Thursday, June 11, 2015

Critical Thinking Is Essential to Survival

There is no doubt that population shifts, generational differences and rapid technology advancements have created a confusing market for trade and professional associations. The result has been much debate over membership growth with a lot of concern about changing organizations to attract “Millennials” as the future. There has also been great speculation about what Millennials want and need, but few examples exist of successful changes implemented.

The Internet has made us accustomed to a flood of information from social media “experts” (no one has heard of) telling us Twitter, Facebook, Pintrest, YouTube, Vimeo and any of a dozen other Internet service sites are all you need to be rich and famous. Now there are marketing experts claiming “Millennials” have already changed the world and associations must snap them up or die.

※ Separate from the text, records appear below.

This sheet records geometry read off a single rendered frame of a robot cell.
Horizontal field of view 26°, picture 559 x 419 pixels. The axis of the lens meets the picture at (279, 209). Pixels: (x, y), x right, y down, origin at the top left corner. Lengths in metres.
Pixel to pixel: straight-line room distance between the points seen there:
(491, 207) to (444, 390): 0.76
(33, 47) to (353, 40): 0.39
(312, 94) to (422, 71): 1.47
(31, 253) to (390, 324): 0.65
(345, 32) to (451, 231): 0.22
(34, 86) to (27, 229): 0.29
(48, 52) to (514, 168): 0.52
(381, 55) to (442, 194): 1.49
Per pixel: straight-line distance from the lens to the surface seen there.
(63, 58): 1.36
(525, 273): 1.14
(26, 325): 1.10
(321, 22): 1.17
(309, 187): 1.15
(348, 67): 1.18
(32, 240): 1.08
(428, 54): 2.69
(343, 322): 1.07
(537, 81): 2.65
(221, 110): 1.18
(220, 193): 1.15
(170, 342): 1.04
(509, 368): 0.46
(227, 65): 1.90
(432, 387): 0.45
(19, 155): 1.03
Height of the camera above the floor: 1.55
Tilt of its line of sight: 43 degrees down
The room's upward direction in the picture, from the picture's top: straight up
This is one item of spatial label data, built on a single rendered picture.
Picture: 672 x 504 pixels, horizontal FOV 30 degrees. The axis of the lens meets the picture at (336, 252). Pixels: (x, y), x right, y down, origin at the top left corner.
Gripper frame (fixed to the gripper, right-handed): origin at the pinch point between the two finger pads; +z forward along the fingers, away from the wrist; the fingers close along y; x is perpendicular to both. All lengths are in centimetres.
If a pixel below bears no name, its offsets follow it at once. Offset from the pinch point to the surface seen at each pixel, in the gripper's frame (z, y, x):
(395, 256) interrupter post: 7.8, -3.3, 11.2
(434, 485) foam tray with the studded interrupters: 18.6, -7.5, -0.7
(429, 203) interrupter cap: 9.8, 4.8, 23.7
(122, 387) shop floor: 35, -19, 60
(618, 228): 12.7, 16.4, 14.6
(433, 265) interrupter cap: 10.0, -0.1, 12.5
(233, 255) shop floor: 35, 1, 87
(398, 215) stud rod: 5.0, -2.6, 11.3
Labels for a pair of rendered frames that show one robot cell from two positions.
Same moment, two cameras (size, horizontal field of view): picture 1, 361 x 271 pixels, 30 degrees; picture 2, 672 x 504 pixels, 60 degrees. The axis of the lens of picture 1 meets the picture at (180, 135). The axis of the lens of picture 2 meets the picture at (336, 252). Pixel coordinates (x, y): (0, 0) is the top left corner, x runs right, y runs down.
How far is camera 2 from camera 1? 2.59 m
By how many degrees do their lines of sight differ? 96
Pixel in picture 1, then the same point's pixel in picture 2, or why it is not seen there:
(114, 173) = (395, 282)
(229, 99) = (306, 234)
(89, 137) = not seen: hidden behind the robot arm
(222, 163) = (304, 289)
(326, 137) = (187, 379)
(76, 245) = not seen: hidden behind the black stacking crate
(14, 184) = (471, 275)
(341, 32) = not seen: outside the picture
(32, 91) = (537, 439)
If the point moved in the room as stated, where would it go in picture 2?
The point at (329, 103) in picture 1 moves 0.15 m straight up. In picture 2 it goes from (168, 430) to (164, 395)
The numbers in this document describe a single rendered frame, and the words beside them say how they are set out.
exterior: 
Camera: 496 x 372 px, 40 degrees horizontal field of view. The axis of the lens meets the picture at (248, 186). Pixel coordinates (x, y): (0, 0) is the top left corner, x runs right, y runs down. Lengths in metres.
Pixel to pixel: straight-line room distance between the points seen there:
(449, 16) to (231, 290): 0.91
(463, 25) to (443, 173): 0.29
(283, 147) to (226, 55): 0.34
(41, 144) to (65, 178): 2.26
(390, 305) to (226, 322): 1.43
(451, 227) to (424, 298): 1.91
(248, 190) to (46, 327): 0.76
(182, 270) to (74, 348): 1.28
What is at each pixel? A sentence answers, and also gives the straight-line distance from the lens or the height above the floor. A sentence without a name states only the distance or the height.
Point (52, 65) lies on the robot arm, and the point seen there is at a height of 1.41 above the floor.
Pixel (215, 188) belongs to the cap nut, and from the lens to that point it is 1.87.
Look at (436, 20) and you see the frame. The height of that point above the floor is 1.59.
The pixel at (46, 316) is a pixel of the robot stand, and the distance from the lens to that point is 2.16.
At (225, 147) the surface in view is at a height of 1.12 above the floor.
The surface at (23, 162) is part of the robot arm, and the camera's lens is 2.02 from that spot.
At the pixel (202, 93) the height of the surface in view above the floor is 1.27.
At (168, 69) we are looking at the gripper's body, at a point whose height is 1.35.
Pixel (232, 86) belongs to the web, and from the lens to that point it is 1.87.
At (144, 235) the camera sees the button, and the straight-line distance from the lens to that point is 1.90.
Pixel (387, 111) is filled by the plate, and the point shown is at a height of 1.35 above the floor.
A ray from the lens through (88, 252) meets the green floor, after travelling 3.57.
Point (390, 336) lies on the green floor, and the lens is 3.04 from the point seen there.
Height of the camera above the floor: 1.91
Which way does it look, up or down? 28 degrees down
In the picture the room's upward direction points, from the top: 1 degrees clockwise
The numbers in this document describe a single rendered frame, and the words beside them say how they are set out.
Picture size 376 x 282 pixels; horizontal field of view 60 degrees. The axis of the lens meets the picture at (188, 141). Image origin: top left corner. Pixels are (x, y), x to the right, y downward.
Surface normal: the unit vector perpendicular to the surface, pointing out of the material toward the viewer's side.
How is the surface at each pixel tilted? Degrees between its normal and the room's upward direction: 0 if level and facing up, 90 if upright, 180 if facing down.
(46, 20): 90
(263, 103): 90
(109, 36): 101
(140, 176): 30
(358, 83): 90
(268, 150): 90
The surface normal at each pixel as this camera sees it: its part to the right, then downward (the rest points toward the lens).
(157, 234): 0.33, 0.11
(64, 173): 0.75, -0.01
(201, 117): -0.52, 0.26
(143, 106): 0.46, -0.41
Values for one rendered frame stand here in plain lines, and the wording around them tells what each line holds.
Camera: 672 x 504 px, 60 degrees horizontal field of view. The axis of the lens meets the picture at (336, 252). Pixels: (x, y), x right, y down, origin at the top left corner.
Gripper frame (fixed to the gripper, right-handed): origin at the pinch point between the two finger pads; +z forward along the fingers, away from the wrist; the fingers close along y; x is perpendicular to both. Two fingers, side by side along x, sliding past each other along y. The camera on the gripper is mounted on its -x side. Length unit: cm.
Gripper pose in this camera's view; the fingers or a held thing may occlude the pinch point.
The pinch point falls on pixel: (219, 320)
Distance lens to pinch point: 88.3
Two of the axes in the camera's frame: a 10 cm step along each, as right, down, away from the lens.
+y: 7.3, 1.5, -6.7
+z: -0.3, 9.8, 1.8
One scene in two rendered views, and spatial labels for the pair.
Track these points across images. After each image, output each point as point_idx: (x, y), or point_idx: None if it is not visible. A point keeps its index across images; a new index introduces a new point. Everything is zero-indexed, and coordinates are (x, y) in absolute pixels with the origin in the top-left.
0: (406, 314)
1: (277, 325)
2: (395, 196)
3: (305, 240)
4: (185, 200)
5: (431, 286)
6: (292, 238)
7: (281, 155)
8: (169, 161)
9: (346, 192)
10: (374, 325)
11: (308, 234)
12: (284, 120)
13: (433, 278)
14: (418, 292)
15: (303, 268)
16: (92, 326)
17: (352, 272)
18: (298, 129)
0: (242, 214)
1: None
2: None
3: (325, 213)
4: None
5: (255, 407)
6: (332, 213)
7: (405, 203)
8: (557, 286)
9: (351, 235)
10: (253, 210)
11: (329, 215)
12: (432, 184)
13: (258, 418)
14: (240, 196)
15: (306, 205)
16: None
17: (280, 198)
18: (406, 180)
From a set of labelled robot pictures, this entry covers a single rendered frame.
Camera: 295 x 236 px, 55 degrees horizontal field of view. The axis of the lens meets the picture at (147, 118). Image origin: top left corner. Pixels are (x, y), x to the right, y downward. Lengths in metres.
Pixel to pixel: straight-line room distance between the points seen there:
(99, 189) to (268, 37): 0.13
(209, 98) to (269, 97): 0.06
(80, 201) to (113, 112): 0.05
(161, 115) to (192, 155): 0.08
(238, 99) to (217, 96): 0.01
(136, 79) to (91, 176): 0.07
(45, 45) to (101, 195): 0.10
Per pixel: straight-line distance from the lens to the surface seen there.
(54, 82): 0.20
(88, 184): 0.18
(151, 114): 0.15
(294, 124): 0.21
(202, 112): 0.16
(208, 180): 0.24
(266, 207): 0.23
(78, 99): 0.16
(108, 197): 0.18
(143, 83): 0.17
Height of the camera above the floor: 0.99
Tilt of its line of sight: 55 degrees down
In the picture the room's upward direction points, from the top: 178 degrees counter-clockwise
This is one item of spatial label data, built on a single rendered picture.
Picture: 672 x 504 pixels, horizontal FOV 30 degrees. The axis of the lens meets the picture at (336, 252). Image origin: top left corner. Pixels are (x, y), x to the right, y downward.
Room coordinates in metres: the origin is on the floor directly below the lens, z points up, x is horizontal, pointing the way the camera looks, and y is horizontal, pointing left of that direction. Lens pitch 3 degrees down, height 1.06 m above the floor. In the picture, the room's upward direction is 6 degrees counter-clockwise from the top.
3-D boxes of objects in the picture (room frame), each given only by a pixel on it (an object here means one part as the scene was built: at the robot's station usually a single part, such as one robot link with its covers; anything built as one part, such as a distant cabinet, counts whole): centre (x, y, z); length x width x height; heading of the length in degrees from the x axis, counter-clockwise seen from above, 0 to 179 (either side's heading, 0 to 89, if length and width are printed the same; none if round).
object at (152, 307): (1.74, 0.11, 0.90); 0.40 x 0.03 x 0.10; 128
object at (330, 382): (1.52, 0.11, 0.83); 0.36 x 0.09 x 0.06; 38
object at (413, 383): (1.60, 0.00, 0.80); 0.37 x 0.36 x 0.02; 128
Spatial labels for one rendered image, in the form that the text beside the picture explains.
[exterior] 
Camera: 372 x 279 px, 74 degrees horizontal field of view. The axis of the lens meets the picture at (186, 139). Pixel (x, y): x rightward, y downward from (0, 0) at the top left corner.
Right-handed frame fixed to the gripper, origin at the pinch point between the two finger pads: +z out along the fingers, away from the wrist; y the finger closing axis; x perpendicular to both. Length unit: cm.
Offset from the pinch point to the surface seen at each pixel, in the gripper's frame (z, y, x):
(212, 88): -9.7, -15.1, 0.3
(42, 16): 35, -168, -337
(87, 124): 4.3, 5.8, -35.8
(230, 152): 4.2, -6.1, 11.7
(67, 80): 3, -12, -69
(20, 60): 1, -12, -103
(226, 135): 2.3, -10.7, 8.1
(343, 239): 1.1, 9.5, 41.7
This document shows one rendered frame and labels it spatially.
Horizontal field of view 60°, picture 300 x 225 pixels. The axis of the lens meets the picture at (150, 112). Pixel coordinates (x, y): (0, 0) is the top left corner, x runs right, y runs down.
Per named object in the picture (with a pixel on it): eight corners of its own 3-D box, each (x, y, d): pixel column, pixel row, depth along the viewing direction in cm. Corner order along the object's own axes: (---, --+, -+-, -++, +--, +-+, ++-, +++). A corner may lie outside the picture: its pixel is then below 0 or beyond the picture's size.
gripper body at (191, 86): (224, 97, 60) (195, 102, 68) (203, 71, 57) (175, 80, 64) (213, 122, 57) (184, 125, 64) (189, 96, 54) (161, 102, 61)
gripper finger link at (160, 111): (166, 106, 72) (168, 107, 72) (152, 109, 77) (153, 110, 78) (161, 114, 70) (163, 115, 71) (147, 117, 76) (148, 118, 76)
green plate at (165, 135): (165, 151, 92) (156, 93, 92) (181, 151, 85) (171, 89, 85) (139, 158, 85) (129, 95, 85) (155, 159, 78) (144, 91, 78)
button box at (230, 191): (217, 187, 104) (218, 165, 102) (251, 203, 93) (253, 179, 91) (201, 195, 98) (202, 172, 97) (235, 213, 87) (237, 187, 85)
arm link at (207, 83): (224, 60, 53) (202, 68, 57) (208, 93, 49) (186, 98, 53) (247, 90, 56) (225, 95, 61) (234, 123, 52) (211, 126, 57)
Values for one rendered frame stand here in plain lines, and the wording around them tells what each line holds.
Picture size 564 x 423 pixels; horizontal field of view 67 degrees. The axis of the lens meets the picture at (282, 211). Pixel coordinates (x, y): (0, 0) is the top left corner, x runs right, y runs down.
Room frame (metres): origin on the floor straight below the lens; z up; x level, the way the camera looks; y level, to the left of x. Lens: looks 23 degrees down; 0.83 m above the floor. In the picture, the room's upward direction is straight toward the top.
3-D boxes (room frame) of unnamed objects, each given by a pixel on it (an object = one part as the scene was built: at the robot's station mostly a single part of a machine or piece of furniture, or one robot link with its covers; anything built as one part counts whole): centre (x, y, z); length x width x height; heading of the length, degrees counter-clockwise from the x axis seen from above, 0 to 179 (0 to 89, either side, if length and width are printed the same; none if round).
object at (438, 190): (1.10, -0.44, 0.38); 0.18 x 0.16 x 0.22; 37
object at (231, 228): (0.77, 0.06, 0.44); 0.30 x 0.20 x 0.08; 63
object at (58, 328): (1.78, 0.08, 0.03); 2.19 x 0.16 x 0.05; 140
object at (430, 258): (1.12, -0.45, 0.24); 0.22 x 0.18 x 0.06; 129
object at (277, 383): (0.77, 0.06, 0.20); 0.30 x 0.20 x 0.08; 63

Time has proven that social media is, at best, a tool for most organizations and a fortune only for the self appointed experts who charge for their highly prejudiced advice. And, we are still waiting for Millennials (currently ages 1-14) to change their socks—let alone the world.

The Internet has made critical thinking a lost art. Not disagreeable thinking, but the process of looking closely at what is said, by whom, with what authority, knowledge and practical experience to lend credence to the message. The self-anointed, self-appointed experts with their self-published Internet credentials simply cloud the issues. In this information age, there is a constant stream of new theories on this, and new thoughts on that, and before one is proven another jumps into the public eye before any of it is actually validated.

Unfortunately, organizations are sometimes distracted by a string of new concepts or theories. It is a process we call “bright and shiny objects syndrome.”  Because “new” items shine brightly for a while and are followed by something even more shiny and then another, they distract the organization to repeatedly pursue a different path without completing any, and eventually, nothing worth while is accomplished.

The best defense from bright and shiny objects is taking a critical look at the whole object, its credentials, expertise and practical experience and compare it to what you know is true in your own industry before jettisoning the current path for a new and yet-to-be-proven action by the organization.

Critical thinking requires you look at more than the first step in a new concept. You must project activities beyond to the 3rd and 6th and 8th step before an idea actually becomes a carefully considered plan of action. And if you cannot see where you should be beyond step 1 and 2, you have to question the wisdom of following a road that you don't know doesn't end just after the first bend.

It is always better to vet a source than to regret an action and that requires critical thinking.